In a March 31 interview with Catholic News Service, he said his own city of Kharkiv, with almost 2 million mostly Russian-speaking inhabitants before the war, also remained under constant bombardment despite being largely reduced to "ruins and ashes."
Four-fifths of local Catholics have fled the city's five parishes, Bishop Goncharuk said, and Masses were no longer being celebrated for fear Russian artillery would deliberately strike them.
"Churches have had their doors and windows blown in by bomb blasts that destroyed nearby homes; since there are no trams or buses, Catholics can't get to Mass anyway," said the bishop.
"There's no doubt they're deliberately targeting civilians, to kill as many as possible while terrifying the rest. It's a kind of show-extermination, and it certainly qualifies as a war crime and crime against humanity."
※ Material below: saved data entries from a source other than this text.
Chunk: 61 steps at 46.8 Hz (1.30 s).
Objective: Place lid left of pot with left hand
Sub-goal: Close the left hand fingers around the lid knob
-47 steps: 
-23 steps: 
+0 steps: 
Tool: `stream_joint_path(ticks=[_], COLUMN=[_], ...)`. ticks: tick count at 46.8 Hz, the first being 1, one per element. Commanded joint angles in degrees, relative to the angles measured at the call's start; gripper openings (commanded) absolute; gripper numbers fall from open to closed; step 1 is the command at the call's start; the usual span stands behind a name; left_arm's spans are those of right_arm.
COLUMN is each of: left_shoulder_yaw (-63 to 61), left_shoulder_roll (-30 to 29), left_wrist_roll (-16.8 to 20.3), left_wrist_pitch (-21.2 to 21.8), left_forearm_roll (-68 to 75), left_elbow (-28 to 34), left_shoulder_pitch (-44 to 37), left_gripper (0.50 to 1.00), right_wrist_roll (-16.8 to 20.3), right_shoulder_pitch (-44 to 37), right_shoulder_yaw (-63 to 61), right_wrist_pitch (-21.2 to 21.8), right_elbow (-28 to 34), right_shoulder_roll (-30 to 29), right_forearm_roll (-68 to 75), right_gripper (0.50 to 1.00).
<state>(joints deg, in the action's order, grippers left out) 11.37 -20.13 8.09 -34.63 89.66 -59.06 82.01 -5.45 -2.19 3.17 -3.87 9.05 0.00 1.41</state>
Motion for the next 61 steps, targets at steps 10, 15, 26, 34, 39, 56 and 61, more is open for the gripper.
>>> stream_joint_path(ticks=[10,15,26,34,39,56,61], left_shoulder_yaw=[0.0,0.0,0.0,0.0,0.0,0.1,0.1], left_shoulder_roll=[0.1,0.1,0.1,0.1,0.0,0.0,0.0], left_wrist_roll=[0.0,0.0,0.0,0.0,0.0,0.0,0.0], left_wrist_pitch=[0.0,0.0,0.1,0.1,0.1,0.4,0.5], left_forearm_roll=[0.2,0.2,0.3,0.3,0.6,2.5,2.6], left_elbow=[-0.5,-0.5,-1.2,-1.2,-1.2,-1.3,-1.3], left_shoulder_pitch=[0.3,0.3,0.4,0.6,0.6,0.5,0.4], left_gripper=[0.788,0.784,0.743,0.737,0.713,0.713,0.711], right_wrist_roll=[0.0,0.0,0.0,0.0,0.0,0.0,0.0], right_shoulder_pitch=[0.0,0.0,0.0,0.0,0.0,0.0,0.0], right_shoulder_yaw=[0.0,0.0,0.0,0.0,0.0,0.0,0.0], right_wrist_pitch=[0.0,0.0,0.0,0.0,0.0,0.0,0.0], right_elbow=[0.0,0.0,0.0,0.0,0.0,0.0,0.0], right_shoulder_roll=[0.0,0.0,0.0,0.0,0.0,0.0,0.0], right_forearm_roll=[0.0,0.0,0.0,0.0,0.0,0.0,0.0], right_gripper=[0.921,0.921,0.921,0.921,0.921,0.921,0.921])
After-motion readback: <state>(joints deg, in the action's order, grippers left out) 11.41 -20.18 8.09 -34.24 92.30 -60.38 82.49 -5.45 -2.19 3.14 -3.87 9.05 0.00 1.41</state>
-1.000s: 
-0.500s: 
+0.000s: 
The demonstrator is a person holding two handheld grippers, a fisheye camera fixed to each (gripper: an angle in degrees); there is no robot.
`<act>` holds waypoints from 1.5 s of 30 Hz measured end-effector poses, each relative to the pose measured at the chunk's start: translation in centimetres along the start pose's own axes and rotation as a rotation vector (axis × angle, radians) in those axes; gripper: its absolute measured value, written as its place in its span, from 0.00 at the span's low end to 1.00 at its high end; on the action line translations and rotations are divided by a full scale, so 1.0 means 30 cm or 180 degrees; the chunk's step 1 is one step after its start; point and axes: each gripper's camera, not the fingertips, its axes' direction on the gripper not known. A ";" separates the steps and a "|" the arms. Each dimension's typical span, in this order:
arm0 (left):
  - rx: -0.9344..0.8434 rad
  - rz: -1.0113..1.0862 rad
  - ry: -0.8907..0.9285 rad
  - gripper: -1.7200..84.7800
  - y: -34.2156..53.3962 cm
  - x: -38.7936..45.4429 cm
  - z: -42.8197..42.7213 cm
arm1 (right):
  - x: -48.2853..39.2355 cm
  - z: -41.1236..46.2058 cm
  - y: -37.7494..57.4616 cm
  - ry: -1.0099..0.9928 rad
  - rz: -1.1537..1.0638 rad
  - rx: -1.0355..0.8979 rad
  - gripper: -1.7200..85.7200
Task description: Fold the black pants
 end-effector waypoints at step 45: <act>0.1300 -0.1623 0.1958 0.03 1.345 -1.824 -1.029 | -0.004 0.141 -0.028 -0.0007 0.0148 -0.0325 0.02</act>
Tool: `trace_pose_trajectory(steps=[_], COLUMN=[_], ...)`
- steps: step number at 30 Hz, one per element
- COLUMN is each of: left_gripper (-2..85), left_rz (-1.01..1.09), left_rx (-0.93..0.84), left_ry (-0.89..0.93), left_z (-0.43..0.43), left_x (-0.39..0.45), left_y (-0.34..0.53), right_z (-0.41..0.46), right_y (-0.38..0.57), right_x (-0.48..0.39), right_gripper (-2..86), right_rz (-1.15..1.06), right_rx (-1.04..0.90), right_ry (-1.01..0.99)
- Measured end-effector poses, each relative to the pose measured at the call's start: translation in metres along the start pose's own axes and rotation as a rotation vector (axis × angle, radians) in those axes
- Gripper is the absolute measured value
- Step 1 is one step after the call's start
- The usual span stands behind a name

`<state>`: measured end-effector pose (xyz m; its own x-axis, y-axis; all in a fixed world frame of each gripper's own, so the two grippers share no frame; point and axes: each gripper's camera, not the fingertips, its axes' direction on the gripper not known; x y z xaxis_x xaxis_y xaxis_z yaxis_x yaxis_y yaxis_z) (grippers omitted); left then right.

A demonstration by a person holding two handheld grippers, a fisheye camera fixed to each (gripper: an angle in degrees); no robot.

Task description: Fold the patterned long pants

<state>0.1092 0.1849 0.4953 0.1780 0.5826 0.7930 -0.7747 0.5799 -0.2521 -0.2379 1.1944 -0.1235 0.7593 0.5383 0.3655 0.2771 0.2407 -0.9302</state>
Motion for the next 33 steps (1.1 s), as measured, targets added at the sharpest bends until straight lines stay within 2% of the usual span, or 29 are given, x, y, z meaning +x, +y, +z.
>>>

The Latin-rite Kharkiv-Zaporizhzhia Diocese has 42 parishes spread over seven regions of eastern Ukraine. It includes several Russian-occupied cities, as well as the self-declared republics of Donetsk and Luhansk, where no Catholic clergy are now active.
Bishop Goncharuk said he had helped move some priests and nuns from "hot areas" for their own safety.
He said local men in occupied areas had been forced to join the Russian army, as a disincentive to accommodation or surrender.
"Even thieving gangs sometimes follow certain rules -- but the Russians have absolutely none, taking pride in what they steal and how many rapes they perpetrate," Bishop Goncharuk told CNS.
"We can't appeal to their consciences, since they've hardened themselves against any such possibility. Their entire outlook seems devoid of personal dignity, and where there's no dignity, there's no humanity either."
Ukrainian and Russian delegations held peace talks in Istanbul March 29, as Russia announced that it would "drastically reduce combat operations" in some areas in favor of a new focus on the eastern Donbas region, although Western governments questioned the claim.
Asked about the alleged pullback, Bishop Goncharuk said Russia could not be "trusted in any way," adding that he believed the claimed redeployment was "just a tactic" to enable extra troops and equipment to be brought in.
"What the Russians say about withdrawing shouldn't be believed -- they're merely concealing their very heavy losses, particularly around Kyiv, and concentrating forces in different places," said the bishop.
"Russia has become a country of lies, criminality and death, its functionaries cleared of any sense of truth and self-respect. If you've no regard for rules and principles, you'll do anything that meets your ends."
Bishop Goncharuk said he "counted very deeply" on prayers from Western Catholics, adding that those "rejecting or ignoring God" in the current conflict urgently needed to seek conversion.
"When we reject God's commandments, we move to a place where Satan is acting -- what we are witnessing is a spiritual struggle between good and evil, from which we must pray Ukraine is delivered," the bishop told CNS.
"We can only yearn for a true peace, which enables people to return to their homes, and for a victory that allows us to be a free nation again. But all assumptions and expectations are now on hold, since everything is changing so quickly."
In a March 29 CNS interview, Auxiliary Bishop Jan Sobilo of Kharkiv paid tribute to Catholics priests and nuns from Poland. They make up about half the Latin-rite diocese's priests and nuns, and most chose to stay on when Russian forces invaded Feb. 24.
He added that Pope Francis' March 25 consecration of Russia and Ukraine to the Immaculate Heart of Mary had created "greater hope" for an end to the conflict and "future healing of the wounds of war."